Rabat Célèbre Le Savoir : L’UNESCO Et La Cheikha Bodour Al Qasimi Unissent Leurs Forces Pour L’Avenir De La Lecture
Son Altesse Cheikha Bodour bint Sultan Al Qasimi, Ambassadrice de bonne volonté de l’UNESCO pour l’éducation et la culture du livre, a inauguré la campagne mondiale « Lire pour l’avenir » en collaboration avec l’UNESCO. Cet événement majeur s’est déroulé à l’occasion des célébrations actuelles de Rabat, ville désignée Capitale mondiale du livre 2026. Cette initiative globale a pour but de promouvoir l’alphabétisation des jeunes et d’ériger la lecture en véritable pilier de l’éducation, de la créativité et de l’intégration à l’économie du savoir. Le projet s’appuie sur des partenariats avec des institutions éducatives et culturelles, des éditeurs et des décideurs politiques. Il soutient également l’Objectif de développement durable numéro quatre des Nations Unies, afin d’élargir l’accès équitable à la connaissance. Lors d’une cérémonie animée par Mohamed Mehdi Bensaid, ministre marocain de la Jeunesse, de la Culture et de la Communication, Son Altesse a rappelé que l’avenir des sociétés ne se construit pas uniquement par le savoir, mais par la capacité à le lire, à l’interpréter et à le transformer en une conscience active. Elle a mis en évidence la nécessité de mobiliser la communauté internationale face aux défis de l’éducation, alors que deux cent quarante-quatre millions d’enfants restent déscolarisés et que près de soixante-dix pour cent des élèves dans les pays à faible revenu ne parviennent pas à lire un texte basique à l’âge de dix ans. Elle a affirmé que les civilisations se sont bâties grâce aux bibliothèques et qu’un investissement littéraire représente un engagement absolu pour éveiller les consciences.
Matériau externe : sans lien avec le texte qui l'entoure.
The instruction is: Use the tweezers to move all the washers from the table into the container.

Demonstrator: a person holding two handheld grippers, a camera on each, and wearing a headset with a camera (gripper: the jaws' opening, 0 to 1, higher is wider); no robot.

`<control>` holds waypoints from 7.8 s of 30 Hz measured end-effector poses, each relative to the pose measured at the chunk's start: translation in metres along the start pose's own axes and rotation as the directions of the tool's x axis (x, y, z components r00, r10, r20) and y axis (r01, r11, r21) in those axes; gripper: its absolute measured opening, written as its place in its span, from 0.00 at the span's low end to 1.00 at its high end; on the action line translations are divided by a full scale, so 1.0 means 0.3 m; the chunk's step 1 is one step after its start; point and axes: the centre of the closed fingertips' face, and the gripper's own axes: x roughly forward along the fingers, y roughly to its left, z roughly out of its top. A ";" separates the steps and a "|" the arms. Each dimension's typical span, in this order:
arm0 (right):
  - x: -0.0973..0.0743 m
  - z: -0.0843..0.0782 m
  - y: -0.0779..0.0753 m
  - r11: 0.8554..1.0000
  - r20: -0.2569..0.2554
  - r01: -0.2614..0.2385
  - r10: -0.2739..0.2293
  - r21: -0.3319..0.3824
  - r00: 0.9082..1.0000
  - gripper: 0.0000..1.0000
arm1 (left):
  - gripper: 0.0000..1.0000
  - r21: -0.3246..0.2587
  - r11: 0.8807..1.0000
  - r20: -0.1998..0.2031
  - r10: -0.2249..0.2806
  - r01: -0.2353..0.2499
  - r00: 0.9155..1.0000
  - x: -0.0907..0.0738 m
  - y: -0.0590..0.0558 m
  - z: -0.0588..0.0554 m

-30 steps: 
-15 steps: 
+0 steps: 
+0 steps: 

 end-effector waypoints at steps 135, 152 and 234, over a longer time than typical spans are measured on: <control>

En parallèle, la conférencière a lancé le projet culturel mondial « Jeunes voix des capitales mondiales du livre ». Ce programme invitera des passionnés de dix-huit à trente ans du monde entier à soumettre des nouvelles, des essais, des poèmes et des réflexions sur la littérature et la société. Chaque année, un comité sélectionnera cinq jeunes talents pour publier leurs œuvres dans une anthologie soutenue par l’UNESCO et les présentera lors des futurs événements du livre. Cette démarche a pour ambition d’amplifier les voix littéraires inédites, de connecter les capitales mondiales du livre et de donner à la jeunesse le pouvoir de l’expression. Charaf Ahmimed, directeur du bureau régional de l’UNESCO pour le Maghreb, a déclaré à cette occasion que les ouvrages ne sont pas des vestiges du passé, mais des outils essentiels pour bâtir l’avenir. Il a précisé que le récit reste l’une des réponses les plus fortes aux défis de notre époque et que les prochaines générations doivent écrire leur propre destin. Dans cette même dynamique, Oussama Benjelloun a animé une table ronde intitulée « Imaginer de meilleurs avenirs : comment la littérature nous aide à naviguer dans l’incertitude et à trouver l’espoir ». Cette discussion a rassemblé Farid Chafiki, expert en politiques éducatives, et les autrices Racha Belokda et Kawtar El Qorchi pour examiner la manière dont la créativité oriente les perspectives de notre monde au milieu des mutations culturelles.
Ces nouvelles annonces s’inscrivent dans la continuité de l’initiative de la Capitale mondiale du livre, inaugurée par l’UNESCO en 2001. Ce programme désigne des villes à travers le globe dans le but d’encourager l’alphabétisation, l’apprentissage continu, la protection des droits d’auteur et la liberté d’expression, avec la ville de Medellín en Colombie déjà sélectionnée pour l’édition 2027. L’Organisation des Nations Unies pour l’éducation, la science et la culture, qui compte cent quatre-vingt-quatorze États membres, contribue à la paix et à la sécurité mondiales grâce à une coopération multilatérale. Basée à Paris et dirigée par Khaled El-Enany, l’organisation dispose de bureaux dans cinquante-quatre pays et emploie plus de deux mille trois cents personnes. Elle supervise plus de deux mille sites du patrimoine mondial, des réserves de biosphère, des géoparcs, ainsi qu’un vaste réseau de plus de treize mille écoles associées, chaires universitaires et villes créatives. L’ensemble de ces efforts mondiaux reflète parfaitement la célèbre citation de la constitution de l’institution rédigée en 1945. Ce texte historique rappelle en effet que les guerres prennent naissance dans l’esprit des hommes, et que c’est donc dans l’esprit des hommes que les défenses de la paix doivent être érigées.